A companhia de baixo custo Ryanair, anunciou nesta quinta-feira, dia 18 de setembro, a sua programação para o Inverno IATA 2025/26 para Portugal, com 121 rotas, incluindo quatro novas rotas – Porto-Gotemburgo (Suécia) e Varsóvia (Polónia), Faro-Cracóvia (Polónia) e Madeira-Shannon (Irlanda) –, frequências adicionais em mais de 30 rotas existentes a partir de aeroportos regionais, e a adição de duas aeronaves nos aeroportos da Madeira e de Faro, apoiando ainda mais o crescimento do tráfego regional.

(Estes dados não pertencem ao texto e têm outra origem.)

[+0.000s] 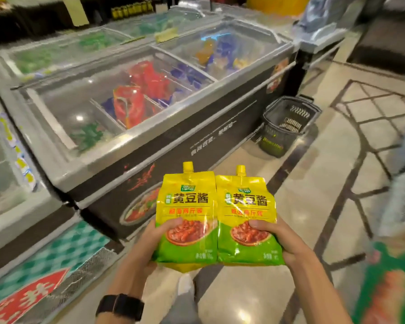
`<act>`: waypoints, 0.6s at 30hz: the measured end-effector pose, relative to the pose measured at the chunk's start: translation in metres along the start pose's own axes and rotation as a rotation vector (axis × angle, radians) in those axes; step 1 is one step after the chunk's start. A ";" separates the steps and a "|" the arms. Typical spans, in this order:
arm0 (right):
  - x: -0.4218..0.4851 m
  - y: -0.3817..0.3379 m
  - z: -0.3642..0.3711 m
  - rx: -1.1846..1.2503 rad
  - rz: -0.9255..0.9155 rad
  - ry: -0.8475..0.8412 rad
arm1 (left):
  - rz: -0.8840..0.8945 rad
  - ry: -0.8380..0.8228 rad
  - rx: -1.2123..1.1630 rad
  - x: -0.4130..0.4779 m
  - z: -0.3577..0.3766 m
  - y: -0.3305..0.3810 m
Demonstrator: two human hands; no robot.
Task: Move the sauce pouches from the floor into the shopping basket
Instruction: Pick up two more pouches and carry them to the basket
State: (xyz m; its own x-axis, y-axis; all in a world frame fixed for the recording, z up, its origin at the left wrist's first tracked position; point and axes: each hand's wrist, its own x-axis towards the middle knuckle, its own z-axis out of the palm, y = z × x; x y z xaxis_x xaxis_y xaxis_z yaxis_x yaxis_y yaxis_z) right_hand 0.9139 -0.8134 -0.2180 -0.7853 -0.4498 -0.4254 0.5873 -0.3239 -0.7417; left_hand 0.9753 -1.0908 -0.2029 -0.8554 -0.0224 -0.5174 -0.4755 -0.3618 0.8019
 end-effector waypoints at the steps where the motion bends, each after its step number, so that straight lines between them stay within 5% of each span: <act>1: 0.005 -0.007 -0.008 0.019 -0.015 0.023 | -0.014 -0.024 0.025 0.018 0.008 0.006; 18: 0.141 -0.144 -0.099 0.189 -0.203 0.408 | -0.168 -0.394 0.206 0.326 0.128 0.127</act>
State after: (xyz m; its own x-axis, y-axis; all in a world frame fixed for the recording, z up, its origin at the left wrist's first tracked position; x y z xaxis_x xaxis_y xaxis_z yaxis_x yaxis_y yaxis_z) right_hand 0.6993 -0.7473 -0.2225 -0.8779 -0.0120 -0.4786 0.4104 -0.5336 -0.7395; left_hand 0.6102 -1.0247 -0.2313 -0.7572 0.3904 -0.5237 -0.6103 -0.1369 0.7802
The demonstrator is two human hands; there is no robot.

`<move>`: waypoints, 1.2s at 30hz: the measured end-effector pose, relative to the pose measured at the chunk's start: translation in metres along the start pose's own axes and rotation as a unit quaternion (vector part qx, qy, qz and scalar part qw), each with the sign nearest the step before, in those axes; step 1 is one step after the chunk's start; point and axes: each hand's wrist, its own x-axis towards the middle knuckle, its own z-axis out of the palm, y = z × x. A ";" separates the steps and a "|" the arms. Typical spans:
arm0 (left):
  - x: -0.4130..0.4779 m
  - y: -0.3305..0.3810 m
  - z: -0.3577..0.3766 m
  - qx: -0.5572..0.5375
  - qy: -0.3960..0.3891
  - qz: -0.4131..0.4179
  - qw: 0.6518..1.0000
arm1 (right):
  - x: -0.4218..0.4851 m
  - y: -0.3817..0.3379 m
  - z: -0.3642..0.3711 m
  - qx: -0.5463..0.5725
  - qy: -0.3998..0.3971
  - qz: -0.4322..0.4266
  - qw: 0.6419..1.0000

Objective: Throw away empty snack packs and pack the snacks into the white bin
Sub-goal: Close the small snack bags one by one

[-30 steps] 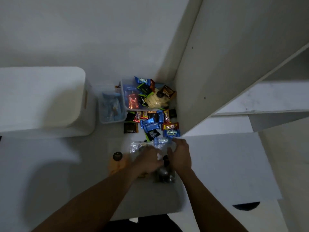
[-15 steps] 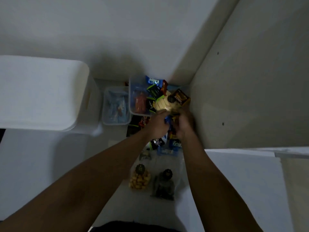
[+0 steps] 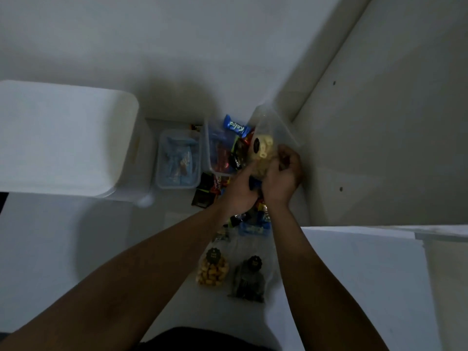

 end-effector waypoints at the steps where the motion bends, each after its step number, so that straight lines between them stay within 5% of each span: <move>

“Infelizmente, não haverá qualquer crescimento da Ryanair em Lisboa neste Inverno devido às taxas excessivas e não competitivas da ANA e ao fracasso do monopólio aeroportuário em expandir a capacidade em Portela, o que impede o crescimento do tráfego, do turismo e do emprego em Lisboa”, refere a Ryanair em comunicado de imprensa. A companhia apela ao Governo português “para expandir urgentemente a capacidade de Portela, de forma a garantir a competitividade de Lisboa, e solicita ao monopólio ANA que melhore a sua competitividade reduzindo as suas taxas excessivas, abandonando ainda a absurda proposta de fazer com que os passageiros do Aeroporto de Portela (Lisboa) financiem o aeroporto de Alcochete, pagando taxas mais elevadas 12 anos antes de poderem utilizar o novo aeroporto”.
“A Ryanair continua a crescer noutros pontos de Portugal, com a expectativa de transportar 14 milhões de passageiros (+6%) em 2025, e apresentou ao Governo português planos ambiciosos para duplicar o tráfego para 28 milhões de passageiros por ano, com a base de mais 16 novas aeronaves Boeing MAX-10 (investimento de 1,6 mil milhões de dólares) e a criação de 500 novos empregos para pilotos, tripulação e técnicos portugueses até 2030. Este crescimento, no entanto, depende de o Governo aumentar a capacidade de Portela e da ANA reduzir as suas taxas excessivas – medidas que estimulam o crescimento do tráfego, do turismo e do emprego em toda a economia portuguesa”, diz ainda o comunicado.